Les mots ont-ils plus de pouvoir que les armes ? Peuvent-ils me blesser autant que ta lame transperçant mon corps ?
Les mots sont très puissants. Même les personnes ayant fait de mauvaises actions l'ont compris. Les dictateurs n'ont-ils pas persuadé des centaines de milliers de personnes que leur vie serait meilleure avec eux ? Les politiciens ne font-ils pas tous les jours usage de leur maîtrise de la langue ? Les chanteurs n'utilisent-ils pas les mots pour nous faire passer un message ?
Toute personne doit savoir se faire écouter, savoir convaincre, persuader un public.
Car oui, les mots peuvent blesser aussi profondément que la lame d'un poignard.
Les mots sont les armes d'un trop grand nombre de prédateurs.
Les outils d'une guerre injuste et dépourvue de sens.
Ils sont un poison qui s'insinue dans vos pensées, vos actions et votre âme.
Vous cherchez toujours la raison pour laquelle un mot vous a été adressé.
Mais il n'y en a jamais.
La violence est gratuite, la compréhension payante.
Et tu ne m'as pas comprise.
Et alors ? Cela te donne-t-il le droit de m'adresser des mots si durs ? De m'écrire des messages si violents ?
Tu sais, l'écrivain est lâche.
Il peut gommer ses mots, changer la forme, changer le fond.
À celui qui me dit en face ces mots, je lui reconnaîtrai toujours une chose. Le courage. Le courage d'être venu face à moi et de m'avoir dit ces insultes. Il n'avait pas de seconde chance, pas de deuxième essai.
Il est venu, il m'a vu, il m'a vaincu.
Lui est celui que, malgré tout, je trouve courageux. Il faut du courage pour parler à quelqu'un, pour lui dire ce que l'on pense vraiment de lui.
Ce courage, toi, tu ne l'as pas eu. Alors oui, tu es lâche. Toi et tous ceux qui ont écrit sur ma table, sur mon cahier, mon sac, et mon casier. Vous êtes lâches. Et vous le resterez toute votre vie. Vous n'avez pas le courage de risquer l'échec, vous avez peur de vous tromper lors d'une intimidation publique.
Alors pourquoi devrais-je avoir peur de vous ? Pourquoi votre simple présence éveille-t-elle en moi la plus ancienne émotion de l'être humain ?
Mais car je suis lâche moi aussi. Je suis comme vous.
Sinon, pourquoi t'aurais-je écrit ? Pourquoi ne serais-je pas venue te voir directement ?
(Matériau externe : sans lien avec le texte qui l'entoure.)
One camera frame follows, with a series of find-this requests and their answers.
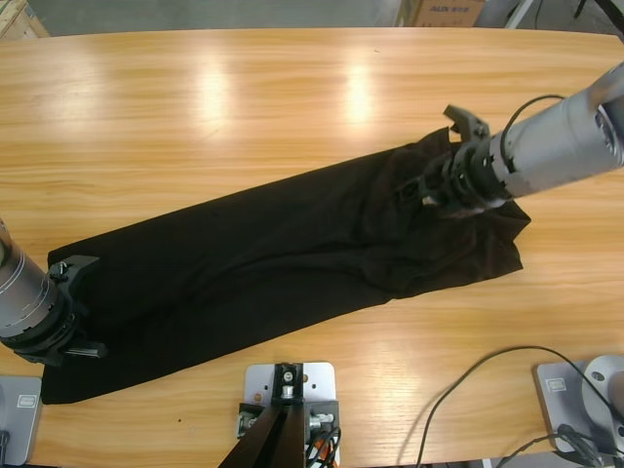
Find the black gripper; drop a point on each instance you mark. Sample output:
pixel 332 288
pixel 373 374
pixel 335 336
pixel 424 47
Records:
pixel 53 341
pixel 463 178

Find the black Unitree polo shirt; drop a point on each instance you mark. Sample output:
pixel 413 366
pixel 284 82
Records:
pixel 244 258

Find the grey arm base disc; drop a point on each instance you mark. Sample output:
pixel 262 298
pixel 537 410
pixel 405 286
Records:
pixel 604 380

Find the white box with AUX print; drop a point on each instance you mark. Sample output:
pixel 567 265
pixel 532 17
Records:
pixel 448 17

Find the grey metal stand leg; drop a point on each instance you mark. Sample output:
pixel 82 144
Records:
pixel 517 14

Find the white metal mounting plate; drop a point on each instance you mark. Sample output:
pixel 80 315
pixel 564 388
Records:
pixel 258 378

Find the black diagonal bar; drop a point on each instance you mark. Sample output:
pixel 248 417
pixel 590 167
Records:
pixel 609 12

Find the wooden crate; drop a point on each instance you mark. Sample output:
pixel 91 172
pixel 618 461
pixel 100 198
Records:
pixel 19 19

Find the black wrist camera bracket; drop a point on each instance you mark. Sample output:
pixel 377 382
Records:
pixel 463 117
pixel 78 265

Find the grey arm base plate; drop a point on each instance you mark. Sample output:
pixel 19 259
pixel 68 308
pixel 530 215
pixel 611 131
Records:
pixel 22 434
pixel 551 404

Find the black corner bracket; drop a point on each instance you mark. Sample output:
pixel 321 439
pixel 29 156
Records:
pixel 248 407
pixel 288 373
pixel 331 409

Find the dark aluminium camera post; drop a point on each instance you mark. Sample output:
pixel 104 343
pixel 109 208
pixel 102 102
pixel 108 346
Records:
pixel 273 443

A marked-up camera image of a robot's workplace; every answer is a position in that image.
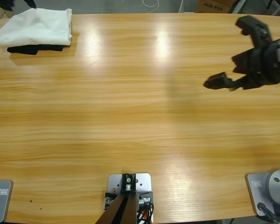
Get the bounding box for grey metal frame leg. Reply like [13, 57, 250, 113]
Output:
[231, 0, 247, 14]

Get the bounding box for dark camera post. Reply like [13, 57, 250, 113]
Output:
[95, 193, 138, 224]

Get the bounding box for white Unitree t-shirt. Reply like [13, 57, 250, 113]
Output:
[0, 7, 73, 46]

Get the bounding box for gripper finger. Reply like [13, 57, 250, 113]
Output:
[0, 0, 16, 12]
[23, 0, 37, 9]

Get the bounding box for black side bracket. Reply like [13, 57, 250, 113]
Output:
[104, 191, 119, 210]
[136, 190, 154, 207]

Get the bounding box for white floor cable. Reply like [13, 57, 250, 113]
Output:
[142, 0, 160, 12]

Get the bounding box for black clamp with pulley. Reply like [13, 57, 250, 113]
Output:
[120, 173, 138, 194]

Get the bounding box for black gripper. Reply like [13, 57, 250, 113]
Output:
[203, 41, 280, 92]

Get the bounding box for black base cable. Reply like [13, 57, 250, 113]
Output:
[256, 202, 280, 224]

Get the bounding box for orange and black cables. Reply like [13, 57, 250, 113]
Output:
[135, 203, 156, 224]

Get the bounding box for grey base plate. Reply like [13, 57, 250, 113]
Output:
[0, 179, 14, 224]
[245, 173, 270, 217]

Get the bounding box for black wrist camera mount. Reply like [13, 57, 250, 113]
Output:
[235, 14, 274, 50]

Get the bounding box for black clothes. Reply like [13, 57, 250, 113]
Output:
[7, 43, 64, 56]

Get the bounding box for cardboard box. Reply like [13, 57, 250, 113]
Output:
[195, 0, 231, 14]

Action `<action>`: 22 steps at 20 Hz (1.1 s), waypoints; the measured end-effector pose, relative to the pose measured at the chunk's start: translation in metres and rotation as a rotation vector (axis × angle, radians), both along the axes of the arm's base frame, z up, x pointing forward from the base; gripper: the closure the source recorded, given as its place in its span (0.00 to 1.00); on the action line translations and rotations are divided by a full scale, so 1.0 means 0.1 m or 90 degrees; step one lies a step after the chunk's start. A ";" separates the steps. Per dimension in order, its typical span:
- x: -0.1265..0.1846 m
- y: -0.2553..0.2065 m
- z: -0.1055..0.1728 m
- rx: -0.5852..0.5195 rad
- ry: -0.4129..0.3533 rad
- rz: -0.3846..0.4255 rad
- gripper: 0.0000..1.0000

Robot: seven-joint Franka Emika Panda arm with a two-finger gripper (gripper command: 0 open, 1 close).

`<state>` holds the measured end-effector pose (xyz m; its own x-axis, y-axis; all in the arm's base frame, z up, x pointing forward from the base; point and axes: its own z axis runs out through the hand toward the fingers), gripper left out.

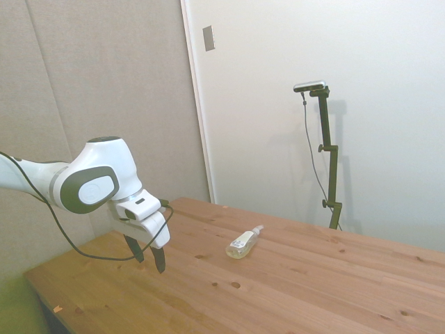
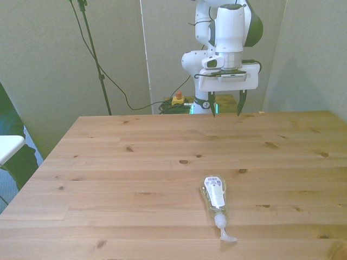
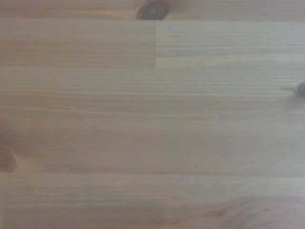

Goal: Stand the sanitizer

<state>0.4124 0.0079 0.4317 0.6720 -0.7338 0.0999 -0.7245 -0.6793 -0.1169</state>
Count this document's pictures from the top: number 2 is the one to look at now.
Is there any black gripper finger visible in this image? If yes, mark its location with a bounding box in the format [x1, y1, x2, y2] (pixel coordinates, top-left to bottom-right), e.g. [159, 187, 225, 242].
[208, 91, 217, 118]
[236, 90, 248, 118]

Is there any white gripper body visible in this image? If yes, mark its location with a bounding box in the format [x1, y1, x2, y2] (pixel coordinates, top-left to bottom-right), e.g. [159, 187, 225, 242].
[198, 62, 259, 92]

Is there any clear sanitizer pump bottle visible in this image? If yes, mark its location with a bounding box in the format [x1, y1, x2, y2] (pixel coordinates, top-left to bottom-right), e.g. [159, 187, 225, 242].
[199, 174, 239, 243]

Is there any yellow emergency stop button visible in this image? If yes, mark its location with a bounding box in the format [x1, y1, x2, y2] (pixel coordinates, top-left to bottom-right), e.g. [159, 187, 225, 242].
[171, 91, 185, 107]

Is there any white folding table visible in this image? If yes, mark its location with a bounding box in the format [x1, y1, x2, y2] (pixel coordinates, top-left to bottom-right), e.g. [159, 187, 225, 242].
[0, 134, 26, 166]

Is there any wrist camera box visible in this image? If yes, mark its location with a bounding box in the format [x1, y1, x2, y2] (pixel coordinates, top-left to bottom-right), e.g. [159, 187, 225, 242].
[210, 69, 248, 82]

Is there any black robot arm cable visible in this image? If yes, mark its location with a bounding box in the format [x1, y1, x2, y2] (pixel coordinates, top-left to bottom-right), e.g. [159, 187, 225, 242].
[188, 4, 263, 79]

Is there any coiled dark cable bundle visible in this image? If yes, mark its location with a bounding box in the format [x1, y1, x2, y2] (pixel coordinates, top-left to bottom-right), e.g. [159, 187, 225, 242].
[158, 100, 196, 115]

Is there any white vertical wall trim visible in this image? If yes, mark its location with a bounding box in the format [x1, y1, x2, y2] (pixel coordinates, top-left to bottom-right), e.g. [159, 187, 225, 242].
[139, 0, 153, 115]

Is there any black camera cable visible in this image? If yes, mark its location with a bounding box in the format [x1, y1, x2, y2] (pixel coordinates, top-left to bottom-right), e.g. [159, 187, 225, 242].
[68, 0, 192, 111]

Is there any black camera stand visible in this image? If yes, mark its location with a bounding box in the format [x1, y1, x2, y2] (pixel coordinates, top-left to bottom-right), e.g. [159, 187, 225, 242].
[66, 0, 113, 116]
La voilà ta réponse, je suis aussi lâche que toi. Mais peut-être le suis-je un peu moins. Moi au moins, j'ai eu le courage et la force de faire ce que beaucoup ne feront jamais. Je me suis relevée, la tête haute et le regard fier.
Mais pas avec le regard d'une vainqueure, non.
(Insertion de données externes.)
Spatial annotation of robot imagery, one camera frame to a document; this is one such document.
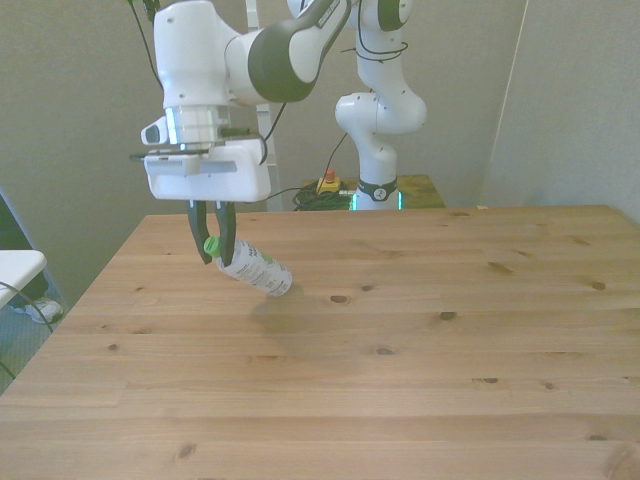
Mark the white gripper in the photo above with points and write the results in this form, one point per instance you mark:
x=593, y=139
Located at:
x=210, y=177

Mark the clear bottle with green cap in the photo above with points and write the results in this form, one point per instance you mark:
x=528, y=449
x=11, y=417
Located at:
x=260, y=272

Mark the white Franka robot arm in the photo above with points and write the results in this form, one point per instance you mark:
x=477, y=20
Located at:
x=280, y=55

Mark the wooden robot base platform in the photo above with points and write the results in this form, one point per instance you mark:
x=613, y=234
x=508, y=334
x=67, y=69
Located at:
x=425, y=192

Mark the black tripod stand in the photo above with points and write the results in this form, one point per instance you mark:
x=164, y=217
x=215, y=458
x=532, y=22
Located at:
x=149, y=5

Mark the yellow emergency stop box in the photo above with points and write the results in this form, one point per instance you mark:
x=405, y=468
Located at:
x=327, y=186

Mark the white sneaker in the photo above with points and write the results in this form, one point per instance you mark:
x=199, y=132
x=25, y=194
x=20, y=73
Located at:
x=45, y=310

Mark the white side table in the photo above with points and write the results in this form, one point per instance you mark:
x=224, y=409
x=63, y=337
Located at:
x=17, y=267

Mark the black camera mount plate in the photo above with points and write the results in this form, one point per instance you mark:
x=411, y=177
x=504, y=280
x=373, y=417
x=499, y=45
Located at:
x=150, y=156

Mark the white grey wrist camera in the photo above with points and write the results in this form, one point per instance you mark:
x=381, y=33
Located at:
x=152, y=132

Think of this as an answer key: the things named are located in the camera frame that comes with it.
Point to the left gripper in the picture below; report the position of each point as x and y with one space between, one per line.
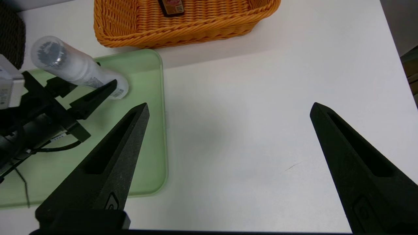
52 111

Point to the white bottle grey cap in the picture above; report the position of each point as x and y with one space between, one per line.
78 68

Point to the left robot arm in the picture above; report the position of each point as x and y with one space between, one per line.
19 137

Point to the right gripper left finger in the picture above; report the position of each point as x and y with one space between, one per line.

Avec le regard d'une perdante.
Le regard d'une perdante qui se bat depuis toute petite, depuis que les autres ont commencé à la trouver étrange, à se moquer d'elle simplement parce qu'elle était différente. Le regard d'une perdante qui s'est battue jusqu'à l'épuisement et qui aujourd'hui encore, se relève pour les rounds suivants. Parce qu'il y en aura d'autres. Je le sais.
Il y aura des dizaines de personnes qui voudront me mettre à genoux devant eux, qui voudront me briser. Et je perdrai encore. Mais je me relèverai toujours. J'en ai fait la promesse. La vie est ce qu'on m'a offert de plus précieux, ce n'est pas quelque chose que tu peux décider de m'enlever. Tu ne peux pas jouer avec, te lasser puis décider que finalement ça ne t'intéresse pas, que tu peux me jeter sans scrupule. Parce que les mots que tu dis sont adressés à une personne vivante, qui ressent des choses et qui souffre de la même manière que les autres. Ce n'est pas un pantin sur lequel tu peux te déchaîner. Je ne suis pas ta poupée vide de sentiments et tu ne seras jamais mon Grand Manitout.
Alors oui.
Tes mots sont forts. Tes mots sont violents. Ils sont blessants. Touchants. Ils me marquent, ils me dévorent, pénètrent en moi et s'inscrivent dans ma chair et mon âme.
Mais ils sont faux.
Et ça je le sais. Tu auras beau me les répéter cent fois, de cent manières différentes, avec cent personnes différentes, ils resteront vides. Ils sonneront creux.
Et ça, toi, tu ne veux pas l'admettre.